**EXERCISE DIRECTIONS**
Please find all lines in the data that hold the string "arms" and copy them.

......

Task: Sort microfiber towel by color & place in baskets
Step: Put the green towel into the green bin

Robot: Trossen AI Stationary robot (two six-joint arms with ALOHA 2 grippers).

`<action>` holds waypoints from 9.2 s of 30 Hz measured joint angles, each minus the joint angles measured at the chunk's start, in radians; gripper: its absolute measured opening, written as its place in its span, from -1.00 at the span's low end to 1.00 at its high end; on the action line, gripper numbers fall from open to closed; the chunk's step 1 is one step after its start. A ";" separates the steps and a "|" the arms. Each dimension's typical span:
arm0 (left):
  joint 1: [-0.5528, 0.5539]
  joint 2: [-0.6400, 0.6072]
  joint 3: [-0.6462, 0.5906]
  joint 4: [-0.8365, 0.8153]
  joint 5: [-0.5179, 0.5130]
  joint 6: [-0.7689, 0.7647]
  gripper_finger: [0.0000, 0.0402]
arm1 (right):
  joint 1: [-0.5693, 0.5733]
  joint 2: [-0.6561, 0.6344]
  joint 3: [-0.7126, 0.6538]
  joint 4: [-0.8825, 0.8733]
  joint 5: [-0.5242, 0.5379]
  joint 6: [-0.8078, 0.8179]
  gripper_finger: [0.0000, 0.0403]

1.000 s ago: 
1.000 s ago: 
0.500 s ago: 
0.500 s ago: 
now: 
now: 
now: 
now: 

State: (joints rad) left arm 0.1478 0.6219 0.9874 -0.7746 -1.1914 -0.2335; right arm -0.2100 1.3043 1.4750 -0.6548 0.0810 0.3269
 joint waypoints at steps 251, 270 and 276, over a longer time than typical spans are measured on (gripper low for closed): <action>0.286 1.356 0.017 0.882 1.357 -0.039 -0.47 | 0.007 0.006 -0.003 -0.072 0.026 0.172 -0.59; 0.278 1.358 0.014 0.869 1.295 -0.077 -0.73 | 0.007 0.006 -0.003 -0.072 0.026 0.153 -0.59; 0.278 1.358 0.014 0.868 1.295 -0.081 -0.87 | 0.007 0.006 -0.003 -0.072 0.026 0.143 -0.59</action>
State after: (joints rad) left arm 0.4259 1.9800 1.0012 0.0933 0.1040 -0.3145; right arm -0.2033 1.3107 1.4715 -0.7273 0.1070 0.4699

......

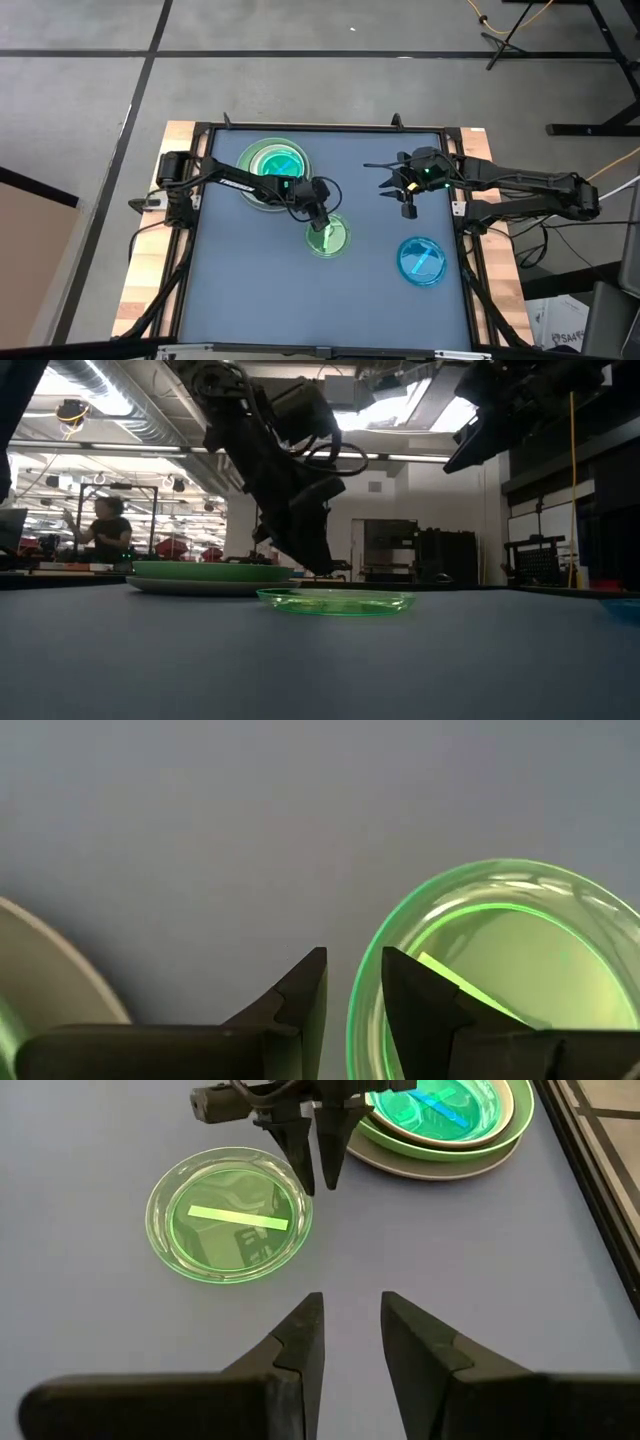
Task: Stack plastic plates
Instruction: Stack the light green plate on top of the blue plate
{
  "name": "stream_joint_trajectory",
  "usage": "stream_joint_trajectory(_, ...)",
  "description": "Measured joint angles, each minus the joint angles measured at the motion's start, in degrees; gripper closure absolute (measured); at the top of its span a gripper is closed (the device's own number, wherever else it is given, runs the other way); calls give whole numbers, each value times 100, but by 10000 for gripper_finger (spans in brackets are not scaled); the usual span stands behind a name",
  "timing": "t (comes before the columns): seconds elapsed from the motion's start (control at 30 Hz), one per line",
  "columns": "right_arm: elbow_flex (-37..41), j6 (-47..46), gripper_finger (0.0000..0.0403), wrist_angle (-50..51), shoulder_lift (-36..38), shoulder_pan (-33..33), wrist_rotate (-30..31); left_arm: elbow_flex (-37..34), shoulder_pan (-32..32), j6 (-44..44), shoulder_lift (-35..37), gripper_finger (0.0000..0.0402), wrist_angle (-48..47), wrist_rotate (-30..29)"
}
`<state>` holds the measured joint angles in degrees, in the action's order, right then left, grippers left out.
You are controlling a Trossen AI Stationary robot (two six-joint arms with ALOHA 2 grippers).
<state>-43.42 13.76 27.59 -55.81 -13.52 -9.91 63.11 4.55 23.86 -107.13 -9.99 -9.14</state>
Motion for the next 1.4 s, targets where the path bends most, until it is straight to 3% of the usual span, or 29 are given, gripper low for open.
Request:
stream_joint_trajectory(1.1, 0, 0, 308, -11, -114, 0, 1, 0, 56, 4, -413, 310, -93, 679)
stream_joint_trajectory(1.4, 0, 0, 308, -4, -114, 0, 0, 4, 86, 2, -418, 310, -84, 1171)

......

**RESPONSE TO THE TASK**
Robot: Trossen AI Stationary robot (two six-joint arms with ALOHA 2 grippers).
`<action>` holds waypoints from 9.2 s of 30 Hz measured joint angles, each minus the joint angles measured at the chunk's start, in radians; gripper: its absolute measured opening, written as its place in its span, from -1.00 at the span's low end to 1.00 at its high end; on the action line, gripper numbers fall from open to closed; the chunk's step 1 is one step after its start. A ";" separates the steps and a "|" the arms. Each dimension's typical span:
You are controlling a Trossen AI Stationary robot (two six-joint arms with ALOHA 2 grippers).

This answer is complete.